Temporary architecture has been appearing and disappearing more and more in urban public spaces. Many such structures have been branded ‘pop-ups’, follies to provide a moment of light entertainment and camera-ready delight. But there is a long history of a more holistic type of temporary architecture that subtly suggests how we could live, work and play more harmoniously. Here we feature an extract from Cate St Hill’s new book, published by the RIBA, including interviews with 13 exciting, young, socially minded architects, designers and multidisciplinary collectives, making and building their own way.
Words Cate St Hill
Temporary architecture has been getting a bit of stick in recent years. It's often been misrepresented as a flimsy trend, fuelled by a frenzy of 'meanwhile' projects following downturns in construction activity and developers cashing in to avoid longer term problems and difficult questions. It's been seen as a photo-ready quick fix: easy, entertaining and, often mistakenly, cheap -- a marketing ploy to attract investment in an area and show the world it's 'hip'. It is now synonymous with shipping containers, street food and music festivals, and that advertising buzzword 'pop-up'.

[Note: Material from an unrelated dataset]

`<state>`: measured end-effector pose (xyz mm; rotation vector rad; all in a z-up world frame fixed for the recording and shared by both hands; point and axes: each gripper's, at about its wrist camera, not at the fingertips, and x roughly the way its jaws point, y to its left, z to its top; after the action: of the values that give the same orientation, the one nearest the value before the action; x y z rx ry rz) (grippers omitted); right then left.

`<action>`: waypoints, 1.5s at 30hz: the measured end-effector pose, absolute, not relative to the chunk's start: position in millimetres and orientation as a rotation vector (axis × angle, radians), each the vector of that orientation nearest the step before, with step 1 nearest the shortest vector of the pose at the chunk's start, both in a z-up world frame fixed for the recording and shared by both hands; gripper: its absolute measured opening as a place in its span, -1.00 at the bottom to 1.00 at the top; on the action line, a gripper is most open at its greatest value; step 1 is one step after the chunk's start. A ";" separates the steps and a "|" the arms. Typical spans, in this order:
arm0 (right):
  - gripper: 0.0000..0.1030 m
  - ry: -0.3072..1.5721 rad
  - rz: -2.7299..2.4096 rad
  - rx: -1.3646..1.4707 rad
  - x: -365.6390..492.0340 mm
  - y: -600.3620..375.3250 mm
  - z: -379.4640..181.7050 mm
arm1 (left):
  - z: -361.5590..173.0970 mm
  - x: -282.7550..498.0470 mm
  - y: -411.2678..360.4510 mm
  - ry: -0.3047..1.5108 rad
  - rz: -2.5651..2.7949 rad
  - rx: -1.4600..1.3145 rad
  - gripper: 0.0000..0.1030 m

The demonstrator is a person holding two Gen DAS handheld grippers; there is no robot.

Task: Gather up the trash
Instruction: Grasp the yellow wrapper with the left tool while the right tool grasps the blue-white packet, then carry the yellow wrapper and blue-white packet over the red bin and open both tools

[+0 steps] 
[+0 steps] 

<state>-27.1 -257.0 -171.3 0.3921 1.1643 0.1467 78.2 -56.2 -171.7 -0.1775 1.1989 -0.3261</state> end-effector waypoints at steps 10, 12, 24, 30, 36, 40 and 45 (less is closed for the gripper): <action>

Multidisciplinary collectives such as Turner-prize winning Assemble are helping to redefine the role of the architect. Photo Credit: Assemble
But there is a long history, continuing today, of a more holistic temporary architecture that deals with fundamental questions of how we might live, work and play more harmoniously together. These structures, situations and events quickly appear and disappear, but they are designed to invest and embed themselves in a community, public space or set of ideas. They open up possibilities, test scenarios and subvert preconceptions of what our cities should be like and how we should behave in them. Their architects and designers, often young, are pushing the boundaries of architecture and taking the city back into their own hands.
Smith by Studio Weave was a pavilion and exhibition at Clerkenwell Design Week that showcased the innovative use of tools in making
What can we define as temporary architecture? And is it anything new? Temporary architecture in the context of this book can be labelled as purposely short-lived structures, exhibitions and programmes that create experimental sites for interaction and engagement. They can range from a tiny travelling theatre and floating cinema to a community lido on an abandoned railway site or a haphazard theatre made entirely from scrap material. Many are self-initiated, involving do-it-yourself building and grass-roots platforms for collective, participatory design. Usually, they're experimental and innovative, questioning the form of permanent architecture gone before. Always, they're for public use and involve the public as key protagonists in their formation and performance.
New York-based The Living created a 12m-high circular tower made of biodegradable bricks for MoMA PS1's annual Young Architects Program. Photo Credit: The living
If we take temporary architecture to be something that is not permanent, then it has been around in one form or another since time immemorial, from prehistoric wooden huts and shelters, through medieval stage sets, circuses and world fairs, to the mobile home and post-war prefabs, and wartime and disaster relief. In contemporary architecture we are more familiar with temporary exhibitions and pavilions: Mies van der Rohe's Barcelona Pavilion (1929) for example or Alison and Peter Smithson's House of the Future for the Daily Mail Ideal Home Exhibition in London (1956) -- prototypes for modern living that showed their creators' provocative ideas on the future of architecture and urbanism. They were also about transforming architectural forms into compelling, memorable visual images -- a form of advertisement.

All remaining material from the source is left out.